## Your goal
Stopping at the line that holds "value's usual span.", repeat the lines below exactly, starting from the very first and including that final line.

··· Data section

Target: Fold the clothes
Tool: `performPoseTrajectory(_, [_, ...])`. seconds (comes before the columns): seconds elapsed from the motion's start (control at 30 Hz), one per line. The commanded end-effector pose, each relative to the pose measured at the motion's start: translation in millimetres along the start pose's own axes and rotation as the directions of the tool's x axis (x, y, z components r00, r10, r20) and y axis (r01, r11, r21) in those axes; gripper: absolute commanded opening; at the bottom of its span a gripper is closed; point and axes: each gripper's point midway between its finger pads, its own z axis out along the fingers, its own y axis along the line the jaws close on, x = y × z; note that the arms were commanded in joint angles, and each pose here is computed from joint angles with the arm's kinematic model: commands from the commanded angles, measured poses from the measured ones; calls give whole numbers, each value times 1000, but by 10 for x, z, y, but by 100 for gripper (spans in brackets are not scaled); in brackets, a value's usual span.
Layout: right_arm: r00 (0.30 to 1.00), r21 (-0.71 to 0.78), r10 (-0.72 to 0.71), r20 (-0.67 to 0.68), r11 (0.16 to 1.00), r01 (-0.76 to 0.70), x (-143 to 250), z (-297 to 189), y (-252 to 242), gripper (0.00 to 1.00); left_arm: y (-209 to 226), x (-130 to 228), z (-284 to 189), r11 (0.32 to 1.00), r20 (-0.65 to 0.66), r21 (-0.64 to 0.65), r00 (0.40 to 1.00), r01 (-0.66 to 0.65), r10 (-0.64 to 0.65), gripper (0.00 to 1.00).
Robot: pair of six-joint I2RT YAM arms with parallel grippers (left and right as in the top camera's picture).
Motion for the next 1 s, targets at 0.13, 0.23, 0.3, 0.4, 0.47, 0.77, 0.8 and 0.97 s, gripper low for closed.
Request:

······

## Solution to this exercise
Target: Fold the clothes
Tool: `performPoseTrajectory(_, [_, ...])`. seconds (comes before the columns): seconds elapsed from the motion's start (control at 30 Hz), one per line. The commanded end-effector pose, each relative to the pose measured at the motion's start: translation in millimetres along the start pose's own axes and rotation as the directions of the tool's x axis (x, y, z components r00, r10, r20) and y axis (r01, r11, r21) in those axes; gripper: absolute commanded opening; at the bottom of its span a gripper is closed; point and axes: each gripper's point midway between its finger pads, its own z axis out along the fingers, its own y axis along the line the jaws close on, x = y × z; note that the arms were commanded in joint angles, and each pose here is computed from joint angles with the arm's kinematic model: commands from the commanded angles, measured poses from the measured ones; calls give whole numbers, each value times 1000, but by 10 for x, z, y, but by 100 for gripper (spans in brackets are not scaled); in brackets, a value's usual span.

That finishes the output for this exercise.